LONDON — A public inquiry announced that family doctor Harold Shipman — Britain's worst serial killer — murdered 215 of his patients in a spree likely "unparalleled in history."
The inquiry's head, High Court judge Dame Janet Smith, said today there was also a "real suspicion" Shipman had killed 45 more people between 1975 and 1998.
Shipman, 56, was convicted in January 2000 of murdering 15 of his patients — all elderly women — by injecting them with heroin. But police said at the time that he may have killed scores more.
Shipman maintained his innocence, and no motive for the crimes has been established.
Smith's yearlong inquiry has investigated the deaths of 494 of Shipman's patients between 1974 and 1998.
In her interim report today, Smith said Shipman began his killing spree in 1975, a year after he entered practice. His victims, ranging in age from 41 to 93, included 171 women and 44 men.
"He betrayed their trust in a way and to an extent that I believe is unparalleled in history," Smith said.
"Although I have identified 215 victims of Shipman, the true number is far greater and cannot be counted. I include the thousands of relatives, friends or neighbors who have lost a loved one or friend before his or her time in circumstances which will leave their mark forever."
In another 38 deaths, Smith said there was too little evidence for her to reach a conclusion.
"The figure of 215 killings may not represent the true total," she said.
Smith said she had "reached no clear conclusion" about Shipman's motive. In all but one case there was no evidence that he killed for money, and there was "no suggestion of any form of sexual depravity."
"It is possible that he was addicted to killing," the judge said.
For more than 20 years Shipman was a respected member of the community in Hyde, a working-class town of 22,000 just outside Manchester in northwest England. In 1992, he set up a busy one-man practice in the town. Between then and 1998 he killed 143 people, Smith concluded in her 2,000-page report.
But his activities did not arouse suspicion until March 1998, when another doctor, who had been asked by Shipman to co-sign some cremation certificates, expressed concern at the number of deaths. Police concluded there wasn't enough evidence to pursue charges.
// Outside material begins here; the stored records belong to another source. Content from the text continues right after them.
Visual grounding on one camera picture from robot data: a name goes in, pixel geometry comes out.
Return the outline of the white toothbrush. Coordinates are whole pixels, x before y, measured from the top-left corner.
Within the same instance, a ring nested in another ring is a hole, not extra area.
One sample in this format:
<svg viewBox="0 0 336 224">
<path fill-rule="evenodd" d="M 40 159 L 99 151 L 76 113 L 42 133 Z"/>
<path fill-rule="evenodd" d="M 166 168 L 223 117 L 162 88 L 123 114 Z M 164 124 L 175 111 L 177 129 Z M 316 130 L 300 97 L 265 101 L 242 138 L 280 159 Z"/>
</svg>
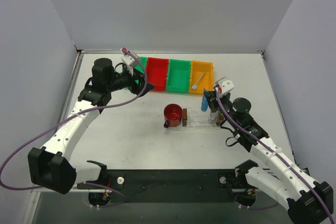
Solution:
<svg viewBox="0 0 336 224">
<path fill-rule="evenodd" d="M 197 89 L 197 85 L 201 81 L 201 79 L 204 77 L 204 75 L 205 75 L 205 72 L 203 72 L 201 74 L 201 76 L 197 79 L 197 81 L 192 85 L 192 90 L 196 90 Z"/>
</svg>

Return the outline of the clear holder with wooden ends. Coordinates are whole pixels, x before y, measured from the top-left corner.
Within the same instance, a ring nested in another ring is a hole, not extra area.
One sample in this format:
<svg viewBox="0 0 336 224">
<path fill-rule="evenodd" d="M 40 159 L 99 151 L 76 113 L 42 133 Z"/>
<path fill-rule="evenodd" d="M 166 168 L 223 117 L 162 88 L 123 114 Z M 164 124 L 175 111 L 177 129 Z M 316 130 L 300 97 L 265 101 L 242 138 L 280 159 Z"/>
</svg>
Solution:
<svg viewBox="0 0 336 224">
<path fill-rule="evenodd" d="M 222 122 L 211 123 L 208 118 L 211 110 L 202 112 L 198 108 L 186 108 L 186 128 L 189 130 L 216 130 Z"/>
</svg>

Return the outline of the blue toothbrush case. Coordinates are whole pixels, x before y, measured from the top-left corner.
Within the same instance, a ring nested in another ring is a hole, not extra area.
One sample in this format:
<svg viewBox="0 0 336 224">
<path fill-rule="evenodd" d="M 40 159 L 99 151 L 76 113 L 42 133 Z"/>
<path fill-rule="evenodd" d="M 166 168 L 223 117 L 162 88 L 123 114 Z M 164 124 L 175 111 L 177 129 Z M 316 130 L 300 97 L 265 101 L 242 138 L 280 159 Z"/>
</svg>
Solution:
<svg viewBox="0 0 336 224">
<path fill-rule="evenodd" d="M 203 90 L 203 96 L 202 96 L 202 104 L 201 104 L 201 111 L 206 112 L 208 109 L 208 102 L 207 102 L 207 96 L 206 94 L 208 91 L 206 89 Z"/>
</svg>

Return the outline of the red mug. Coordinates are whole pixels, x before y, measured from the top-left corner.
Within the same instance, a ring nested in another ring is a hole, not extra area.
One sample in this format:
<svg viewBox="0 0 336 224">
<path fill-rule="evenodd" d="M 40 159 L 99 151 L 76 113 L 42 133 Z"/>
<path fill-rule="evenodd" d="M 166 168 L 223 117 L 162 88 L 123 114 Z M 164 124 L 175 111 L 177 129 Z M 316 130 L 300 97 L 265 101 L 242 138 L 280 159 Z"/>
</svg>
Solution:
<svg viewBox="0 0 336 224">
<path fill-rule="evenodd" d="M 183 110 L 178 104 L 168 104 L 163 111 L 164 127 L 177 127 L 180 125 L 183 115 Z"/>
</svg>

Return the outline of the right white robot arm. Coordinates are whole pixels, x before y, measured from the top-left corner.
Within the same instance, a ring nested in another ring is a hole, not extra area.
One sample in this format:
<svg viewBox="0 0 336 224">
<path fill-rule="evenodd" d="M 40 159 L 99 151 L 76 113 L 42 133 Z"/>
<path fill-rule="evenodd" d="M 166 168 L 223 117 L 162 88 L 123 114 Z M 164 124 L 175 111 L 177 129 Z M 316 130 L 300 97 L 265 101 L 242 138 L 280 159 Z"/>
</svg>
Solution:
<svg viewBox="0 0 336 224">
<path fill-rule="evenodd" d="M 272 174 L 248 160 L 235 168 L 236 177 L 254 186 L 281 205 L 293 223 L 334 223 L 333 189 L 318 182 L 288 158 L 250 115 L 245 98 L 230 100 L 230 93 L 204 91 L 202 104 L 224 117 L 236 142 L 259 159 Z"/>
</svg>

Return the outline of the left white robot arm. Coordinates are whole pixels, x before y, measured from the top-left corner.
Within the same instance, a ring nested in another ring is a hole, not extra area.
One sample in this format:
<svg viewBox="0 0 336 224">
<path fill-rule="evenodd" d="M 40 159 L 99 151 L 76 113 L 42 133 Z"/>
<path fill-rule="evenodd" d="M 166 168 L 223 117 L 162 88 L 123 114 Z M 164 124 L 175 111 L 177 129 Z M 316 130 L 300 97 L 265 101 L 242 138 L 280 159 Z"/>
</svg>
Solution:
<svg viewBox="0 0 336 224">
<path fill-rule="evenodd" d="M 154 88 L 145 72 L 135 68 L 141 64 L 139 57 L 127 52 L 121 60 L 122 72 L 116 72 L 108 58 L 95 60 L 92 76 L 85 83 L 72 112 L 41 148 L 30 150 L 28 166 L 33 184 L 61 194 L 68 193 L 75 184 L 90 182 L 96 188 L 106 185 L 105 164 L 86 161 L 85 165 L 72 166 L 70 159 L 89 125 L 107 108 L 113 92 L 127 88 L 139 98 Z"/>
</svg>
The investigation was re-opened months later after the daughter of an 81-year-old widow discovered that her mother apparently had changed her will to leave everything to Shipman. That led to exhumations and eventually to Shipman's trial and conviction.
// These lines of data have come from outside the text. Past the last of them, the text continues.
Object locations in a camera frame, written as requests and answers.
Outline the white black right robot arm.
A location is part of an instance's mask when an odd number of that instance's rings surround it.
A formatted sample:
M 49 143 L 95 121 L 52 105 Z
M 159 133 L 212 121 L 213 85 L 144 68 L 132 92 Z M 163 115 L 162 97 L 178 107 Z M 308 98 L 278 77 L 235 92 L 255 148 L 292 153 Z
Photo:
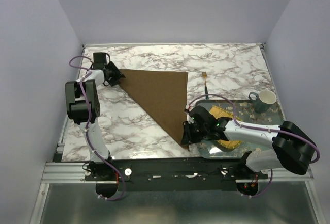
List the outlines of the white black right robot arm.
M 267 147 L 261 152 L 247 152 L 237 166 L 242 178 L 250 178 L 266 169 L 284 168 L 297 175 L 305 175 L 320 152 L 316 144 L 293 122 L 280 125 L 260 125 L 239 122 L 231 117 L 215 118 L 197 106 L 188 112 L 183 123 L 182 145 L 202 140 L 244 141 Z

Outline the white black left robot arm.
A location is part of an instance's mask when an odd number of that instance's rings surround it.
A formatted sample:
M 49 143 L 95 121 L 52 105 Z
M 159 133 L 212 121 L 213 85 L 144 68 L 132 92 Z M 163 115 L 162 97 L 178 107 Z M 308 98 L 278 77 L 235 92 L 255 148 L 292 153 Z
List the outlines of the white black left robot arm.
M 79 67 L 86 73 L 79 79 L 65 84 L 67 116 L 83 133 L 90 153 L 91 175 L 103 180 L 109 180 L 113 175 L 118 179 L 124 179 L 112 164 L 110 152 L 102 138 L 98 123 L 101 107 L 97 87 L 115 86 L 125 75 L 111 61 L 108 53 L 95 52 L 92 59 L 87 56 L 75 56 L 69 60 L 69 66 L 75 68 L 72 62 L 78 58 L 88 59 L 91 61 L 91 66 Z

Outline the gold fork teal handle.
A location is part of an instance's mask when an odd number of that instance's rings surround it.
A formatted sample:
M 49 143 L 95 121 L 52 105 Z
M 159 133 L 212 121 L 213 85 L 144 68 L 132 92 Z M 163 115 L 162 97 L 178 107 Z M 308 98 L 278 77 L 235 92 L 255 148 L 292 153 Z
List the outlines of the gold fork teal handle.
M 207 89 L 207 83 L 206 83 L 206 79 L 207 79 L 207 73 L 206 72 L 202 72 L 202 77 L 204 79 L 204 91 L 205 91 L 205 99 L 209 99 L 209 96 L 208 96 L 208 89 Z

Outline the brown cloth napkin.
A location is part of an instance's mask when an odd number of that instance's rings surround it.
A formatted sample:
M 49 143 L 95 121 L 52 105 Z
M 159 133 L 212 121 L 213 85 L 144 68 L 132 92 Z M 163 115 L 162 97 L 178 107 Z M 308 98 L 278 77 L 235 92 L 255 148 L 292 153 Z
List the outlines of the brown cloth napkin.
M 121 88 L 182 148 L 188 73 L 122 69 Z

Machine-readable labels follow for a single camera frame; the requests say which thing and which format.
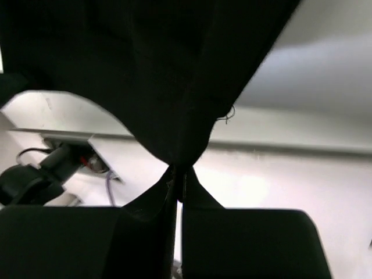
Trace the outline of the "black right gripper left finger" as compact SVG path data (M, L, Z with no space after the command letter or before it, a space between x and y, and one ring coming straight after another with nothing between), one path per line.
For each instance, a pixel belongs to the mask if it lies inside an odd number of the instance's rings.
M120 208L1 210L2 278L170 278L174 169Z

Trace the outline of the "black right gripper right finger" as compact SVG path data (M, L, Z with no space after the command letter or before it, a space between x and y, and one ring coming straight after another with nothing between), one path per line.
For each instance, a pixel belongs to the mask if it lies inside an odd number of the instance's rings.
M184 278L330 278L311 218L292 209L226 209L183 178Z

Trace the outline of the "black skirt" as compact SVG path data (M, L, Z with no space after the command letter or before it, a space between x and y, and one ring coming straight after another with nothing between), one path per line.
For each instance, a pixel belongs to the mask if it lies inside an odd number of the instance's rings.
M190 171L299 1L2 1L1 104L62 91L114 115L173 166L178 200L217 206Z

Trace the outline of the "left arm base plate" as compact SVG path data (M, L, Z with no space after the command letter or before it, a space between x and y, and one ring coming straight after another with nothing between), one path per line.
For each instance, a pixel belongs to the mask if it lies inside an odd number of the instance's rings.
M82 138L58 138L55 136L46 136L43 143L51 149L56 149L61 145L71 145L77 149L83 149L85 154L81 157L82 168L85 172L90 172L98 176L105 176L110 171L110 178L113 181L124 183L119 176L111 170L106 162L98 155L94 148L88 143L87 139Z

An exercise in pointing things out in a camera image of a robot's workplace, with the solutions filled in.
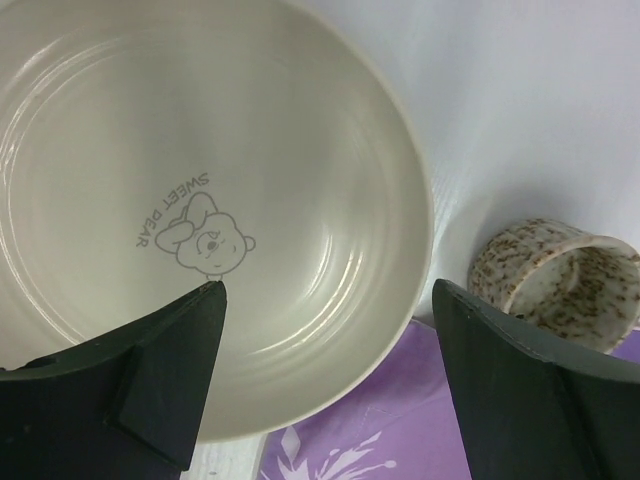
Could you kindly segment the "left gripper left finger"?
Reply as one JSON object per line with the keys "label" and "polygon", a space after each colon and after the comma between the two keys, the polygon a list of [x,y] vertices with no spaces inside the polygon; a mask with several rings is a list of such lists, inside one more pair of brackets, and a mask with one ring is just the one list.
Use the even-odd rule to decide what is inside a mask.
{"label": "left gripper left finger", "polygon": [[161,309],[1,372],[4,473],[182,473],[191,466],[227,292]]}

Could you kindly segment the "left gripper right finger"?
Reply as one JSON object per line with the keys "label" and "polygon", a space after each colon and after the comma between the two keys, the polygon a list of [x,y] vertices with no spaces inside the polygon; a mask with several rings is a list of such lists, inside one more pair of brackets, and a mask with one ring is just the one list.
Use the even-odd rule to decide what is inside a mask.
{"label": "left gripper right finger", "polygon": [[474,479],[636,479],[639,366],[507,315],[455,283],[434,320]]}

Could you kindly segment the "purple Elsa placemat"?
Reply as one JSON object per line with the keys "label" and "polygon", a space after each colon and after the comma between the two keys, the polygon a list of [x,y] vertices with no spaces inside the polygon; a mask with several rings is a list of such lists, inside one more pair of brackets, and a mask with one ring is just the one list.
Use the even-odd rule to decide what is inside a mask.
{"label": "purple Elsa placemat", "polygon": [[267,438],[262,479],[474,479],[436,329],[412,323],[344,399]]}

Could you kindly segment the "speckled ceramic cup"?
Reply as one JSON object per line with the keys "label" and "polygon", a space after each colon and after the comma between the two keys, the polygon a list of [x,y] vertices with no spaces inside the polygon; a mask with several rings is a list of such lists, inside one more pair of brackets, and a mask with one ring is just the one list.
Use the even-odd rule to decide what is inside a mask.
{"label": "speckled ceramic cup", "polygon": [[521,220],[481,249],[467,288],[508,315],[610,353],[639,321],[639,254],[560,221]]}

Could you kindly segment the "cream round plate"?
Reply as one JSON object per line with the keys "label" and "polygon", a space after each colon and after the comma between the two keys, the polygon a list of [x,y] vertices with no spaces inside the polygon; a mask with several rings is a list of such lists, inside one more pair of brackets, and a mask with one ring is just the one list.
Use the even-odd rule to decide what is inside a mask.
{"label": "cream round plate", "polygon": [[396,100],[284,1],[1,8],[1,364],[221,281],[199,437],[279,429],[397,343],[433,201]]}

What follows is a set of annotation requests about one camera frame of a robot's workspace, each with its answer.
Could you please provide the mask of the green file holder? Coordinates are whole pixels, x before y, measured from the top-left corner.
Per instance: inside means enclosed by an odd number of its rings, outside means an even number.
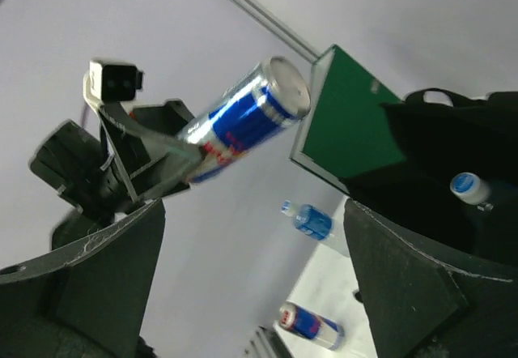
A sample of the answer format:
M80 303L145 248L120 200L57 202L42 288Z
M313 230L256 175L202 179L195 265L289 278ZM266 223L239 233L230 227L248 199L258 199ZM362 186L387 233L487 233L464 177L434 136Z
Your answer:
M292 162L348 194L343 179L405 160L382 108L401 100L338 45L312 64L310 93Z

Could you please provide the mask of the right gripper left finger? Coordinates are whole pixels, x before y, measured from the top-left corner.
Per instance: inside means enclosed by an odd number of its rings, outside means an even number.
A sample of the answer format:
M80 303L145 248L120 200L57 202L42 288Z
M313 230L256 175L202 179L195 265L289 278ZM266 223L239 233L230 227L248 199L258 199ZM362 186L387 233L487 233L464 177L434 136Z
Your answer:
M1 270L3 357L152 357L140 337L163 241L162 201Z

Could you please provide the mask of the Red Bull can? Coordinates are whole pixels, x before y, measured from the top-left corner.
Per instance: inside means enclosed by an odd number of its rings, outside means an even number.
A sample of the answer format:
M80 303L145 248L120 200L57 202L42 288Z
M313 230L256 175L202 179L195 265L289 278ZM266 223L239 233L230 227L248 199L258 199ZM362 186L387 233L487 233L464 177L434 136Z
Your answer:
M283 56L263 60L178 133L177 138L206 153L186 181L194 184L217 176L304 119L310 108L310 91L299 70Z
M281 305L278 324L285 331L330 351L340 348L345 339L343 327L290 301Z

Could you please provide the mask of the blue label water bottle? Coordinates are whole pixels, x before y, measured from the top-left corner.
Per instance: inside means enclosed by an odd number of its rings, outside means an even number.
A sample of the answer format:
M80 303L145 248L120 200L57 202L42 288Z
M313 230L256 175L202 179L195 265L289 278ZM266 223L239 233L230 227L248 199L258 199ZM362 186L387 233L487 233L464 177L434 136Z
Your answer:
M489 184L474 173L457 174L450 181L450 190L462 202L480 211L491 211L494 207Z

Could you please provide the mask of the black canvas bag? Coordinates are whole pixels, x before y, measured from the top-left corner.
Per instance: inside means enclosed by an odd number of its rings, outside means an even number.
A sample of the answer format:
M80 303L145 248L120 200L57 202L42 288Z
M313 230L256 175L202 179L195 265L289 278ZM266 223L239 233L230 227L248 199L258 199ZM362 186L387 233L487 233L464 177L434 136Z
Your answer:
M444 94L450 105L428 103L427 90L400 104L382 104L401 163L342 177L349 195L420 235L454 249L517 264L517 94L492 92L473 100ZM490 187L487 210L462 202L451 180L470 172Z

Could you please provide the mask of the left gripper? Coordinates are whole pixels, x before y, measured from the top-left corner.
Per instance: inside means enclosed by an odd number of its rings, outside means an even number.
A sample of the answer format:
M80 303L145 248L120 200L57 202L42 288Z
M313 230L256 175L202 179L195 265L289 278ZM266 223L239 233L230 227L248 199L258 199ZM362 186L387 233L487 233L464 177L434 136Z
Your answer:
M64 121L29 162L60 198L88 218L102 219L189 188L186 176L202 162L202 150L178 137L193 119L182 100L103 104L99 118L98 138Z

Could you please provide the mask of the water bottle on table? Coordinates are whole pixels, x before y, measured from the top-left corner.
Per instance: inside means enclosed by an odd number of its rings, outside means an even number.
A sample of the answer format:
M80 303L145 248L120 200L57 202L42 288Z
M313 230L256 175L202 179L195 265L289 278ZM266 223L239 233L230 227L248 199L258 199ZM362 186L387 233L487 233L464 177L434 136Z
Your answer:
M290 217L293 226L315 241L348 257L349 250L343 227L332 217L309 204L296 204L286 200L281 212Z

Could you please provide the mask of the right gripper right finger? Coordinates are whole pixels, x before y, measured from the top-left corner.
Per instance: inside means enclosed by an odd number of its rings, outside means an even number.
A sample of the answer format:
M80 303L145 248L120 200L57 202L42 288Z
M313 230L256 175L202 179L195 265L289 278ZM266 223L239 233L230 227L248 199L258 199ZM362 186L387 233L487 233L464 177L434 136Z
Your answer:
M517 269L433 241L359 202L344 230L379 357L515 357Z
A jury found that he deliberately injected heroin into 15 elderly women — many in good health — during routine checkups in their homes or at his office, falsifying computer records to create fictitious symptoms to explain their deaths.
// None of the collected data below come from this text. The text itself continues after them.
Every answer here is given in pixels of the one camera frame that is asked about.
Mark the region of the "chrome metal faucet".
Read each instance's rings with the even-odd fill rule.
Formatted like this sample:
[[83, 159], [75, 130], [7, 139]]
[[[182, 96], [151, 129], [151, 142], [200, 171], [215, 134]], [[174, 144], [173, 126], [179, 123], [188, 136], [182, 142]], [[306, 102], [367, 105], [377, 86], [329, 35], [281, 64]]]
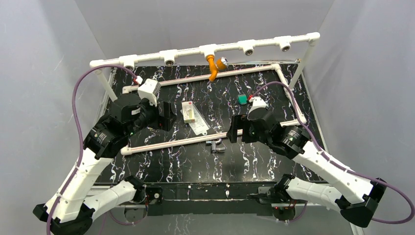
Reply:
[[212, 140], [212, 141], [206, 141], [206, 145], [210, 146], [211, 153], [222, 153], [227, 148], [225, 146], [220, 146], [222, 143], [222, 139]]

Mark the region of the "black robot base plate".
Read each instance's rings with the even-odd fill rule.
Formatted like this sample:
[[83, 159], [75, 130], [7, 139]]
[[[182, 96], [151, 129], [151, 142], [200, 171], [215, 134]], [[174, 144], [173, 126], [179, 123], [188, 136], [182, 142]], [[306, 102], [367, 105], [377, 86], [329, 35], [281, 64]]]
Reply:
[[145, 203], [150, 216], [255, 214], [291, 220], [300, 203], [274, 192], [274, 182], [152, 183]]

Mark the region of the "orange plastic faucet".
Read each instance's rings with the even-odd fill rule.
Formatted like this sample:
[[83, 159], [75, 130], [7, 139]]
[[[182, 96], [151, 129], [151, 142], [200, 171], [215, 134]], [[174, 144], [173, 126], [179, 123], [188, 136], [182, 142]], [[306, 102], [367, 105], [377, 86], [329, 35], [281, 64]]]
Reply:
[[206, 57], [206, 61], [209, 64], [209, 70], [210, 70], [210, 77], [209, 77], [209, 81], [213, 82], [219, 71], [225, 70], [228, 66], [228, 60], [225, 57], [220, 57], [217, 61], [215, 60], [215, 56], [214, 55], [208, 55]]

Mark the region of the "small white red box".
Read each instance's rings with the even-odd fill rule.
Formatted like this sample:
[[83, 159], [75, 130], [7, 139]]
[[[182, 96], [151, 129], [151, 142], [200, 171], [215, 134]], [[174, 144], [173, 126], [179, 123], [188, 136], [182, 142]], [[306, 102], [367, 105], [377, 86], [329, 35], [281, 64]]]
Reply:
[[196, 120], [192, 101], [182, 102], [182, 115], [184, 123], [194, 123]]

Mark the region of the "clear plastic instruction bag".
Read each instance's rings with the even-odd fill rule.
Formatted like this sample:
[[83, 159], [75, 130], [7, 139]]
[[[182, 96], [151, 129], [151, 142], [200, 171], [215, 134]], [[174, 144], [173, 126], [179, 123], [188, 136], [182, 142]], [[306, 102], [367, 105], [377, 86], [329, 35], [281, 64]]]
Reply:
[[199, 110], [195, 106], [193, 106], [194, 122], [191, 122], [190, 120], [188, 120], [187, 114], [184, 114], [183, 108], [184, 107], [182, 107], [181, 109], [181, 113], [183, 115], [184, 123], [188, 124], [191, 127], [195, 135], [207, 135], [210, 126], [202, 117]]

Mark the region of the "green tape roll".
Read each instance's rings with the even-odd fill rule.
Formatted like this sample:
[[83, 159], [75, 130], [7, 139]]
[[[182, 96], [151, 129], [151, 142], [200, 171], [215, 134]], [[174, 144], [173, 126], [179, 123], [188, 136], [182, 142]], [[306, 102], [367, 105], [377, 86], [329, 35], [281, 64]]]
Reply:
[[239, 105], [246, 105], [248, 103], [248, 97], [245, 94], [240, 94], [237, 96]]

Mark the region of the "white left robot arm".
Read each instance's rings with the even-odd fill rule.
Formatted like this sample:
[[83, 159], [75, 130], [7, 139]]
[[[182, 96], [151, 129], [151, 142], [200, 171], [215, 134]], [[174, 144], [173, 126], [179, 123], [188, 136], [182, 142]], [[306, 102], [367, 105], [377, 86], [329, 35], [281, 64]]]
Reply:
[[137, 94], [120, 95], [81, 138], [79, 157], [57, 192], [46, 203], [35, 206], [33, 214], [46, 223], [47, 234], [83, 235], [98, 217], [117, 205], [147, 204], [147, 185], [135, 176], [96, 196], [87, 195], [131, 136], [147, 127], [170, 131], [176, 118], [168, 101], [152, 105]]

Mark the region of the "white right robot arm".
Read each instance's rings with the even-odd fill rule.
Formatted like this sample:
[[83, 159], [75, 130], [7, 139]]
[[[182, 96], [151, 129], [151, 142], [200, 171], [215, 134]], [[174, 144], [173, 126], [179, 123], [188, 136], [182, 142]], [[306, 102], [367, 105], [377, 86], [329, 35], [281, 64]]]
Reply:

A government-commissioned report found last year that Shipman had 297 more deaths among his patients than would be expected during a normal 24-year medical career.
Prosecutors have ruled out further trials for Shipman, who is already serving 15 life sentences with no possibility of parole.
The Shipman case has shaken Britain's medical establishment and undermined Britons' faith in their medical system.
The inquiry will now consider how Shipman was able to escape detection for so long. Smith said it would attempt to come up with improved safeguards "so as to ensure such a terrible betrayal of trust by a family doctor can never happen again."
Its final report is due late next year.